The problem ▸ Produce an exact copy of the lines from the line that contains "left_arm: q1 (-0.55" to the end of the listing below.

Data extract ▸

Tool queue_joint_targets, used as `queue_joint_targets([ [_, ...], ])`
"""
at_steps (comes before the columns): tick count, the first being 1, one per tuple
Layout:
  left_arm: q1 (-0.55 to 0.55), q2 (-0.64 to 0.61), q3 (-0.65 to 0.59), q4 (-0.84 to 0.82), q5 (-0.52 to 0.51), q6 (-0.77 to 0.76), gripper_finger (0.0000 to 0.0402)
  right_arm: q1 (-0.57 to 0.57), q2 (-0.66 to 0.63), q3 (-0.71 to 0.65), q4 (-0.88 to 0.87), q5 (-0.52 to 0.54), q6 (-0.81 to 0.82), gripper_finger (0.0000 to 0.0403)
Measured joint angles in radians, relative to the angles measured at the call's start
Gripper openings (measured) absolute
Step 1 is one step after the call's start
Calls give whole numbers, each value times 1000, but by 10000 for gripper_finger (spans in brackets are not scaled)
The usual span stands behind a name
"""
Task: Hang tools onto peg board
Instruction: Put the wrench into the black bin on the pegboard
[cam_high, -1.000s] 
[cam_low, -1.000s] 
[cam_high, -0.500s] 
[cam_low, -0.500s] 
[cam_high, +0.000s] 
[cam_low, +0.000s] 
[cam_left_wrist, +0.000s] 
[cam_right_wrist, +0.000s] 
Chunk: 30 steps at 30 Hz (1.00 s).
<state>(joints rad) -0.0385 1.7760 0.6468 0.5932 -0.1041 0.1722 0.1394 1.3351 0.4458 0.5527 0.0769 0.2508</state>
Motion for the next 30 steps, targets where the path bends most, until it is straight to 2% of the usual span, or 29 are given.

Your response ▸
  left_arm: q1 (-0.55 to 0.55), q2 (-0.64 to 0.61), q3 (-0.65 to 0.59), q4 (-0.84 to 0.82), q5 (-0.52 to 0.51), q6 (-0.77 to 0.76), gripper_finger (0.0000 to 0.0402)
  right_arm: q1 (-0.57 to 0.57), q2 (-0.66 to 0.63), q3 (-0.71 to 0.65), q4 (-0.88 to 0.87), q5 (-0.52 to 0.54), q6 (-0.81 to 0.82), gripper_finger (0.0000 to 0.0403)
Measured joint angles in radians, relative to the angles measured at the call's start
Gripper openings (measured) absolute
Step 1 is one step after the call's start
Calls give whole numbers, each value times 1000, but by 10000 for gripper_finger (spans in brackets are not scaled)
The usual span stands behind a name
"""
Task: Hang tools onto peg board
Instruction: Put the wrench into the black bin on the pegboard
[cam_high, -1.000s] 
[cam_low, -1.000s] 
[cam_high, -0.500s] 
[cam_low, -0.500s] 
[cam_high, +0.000s] 
[cam_low, +0.000s] 
[cam_left_wrist, +0.000s] 
[cam_right_wrist, +0.000s] 
Chunk: 30 steps at 30 Hz (1.00 s).
<state>(joints rad) -0.0385 1.7760 0.6468 0.5932 -0.1041 0.1722 0.1394 1.3351 0.4458 0.5527 0.0769 0.2508</state>
Motion for the next 30 steps, targets where the path bends most, until it is straight to 2% of the usual span, or 29 are given.

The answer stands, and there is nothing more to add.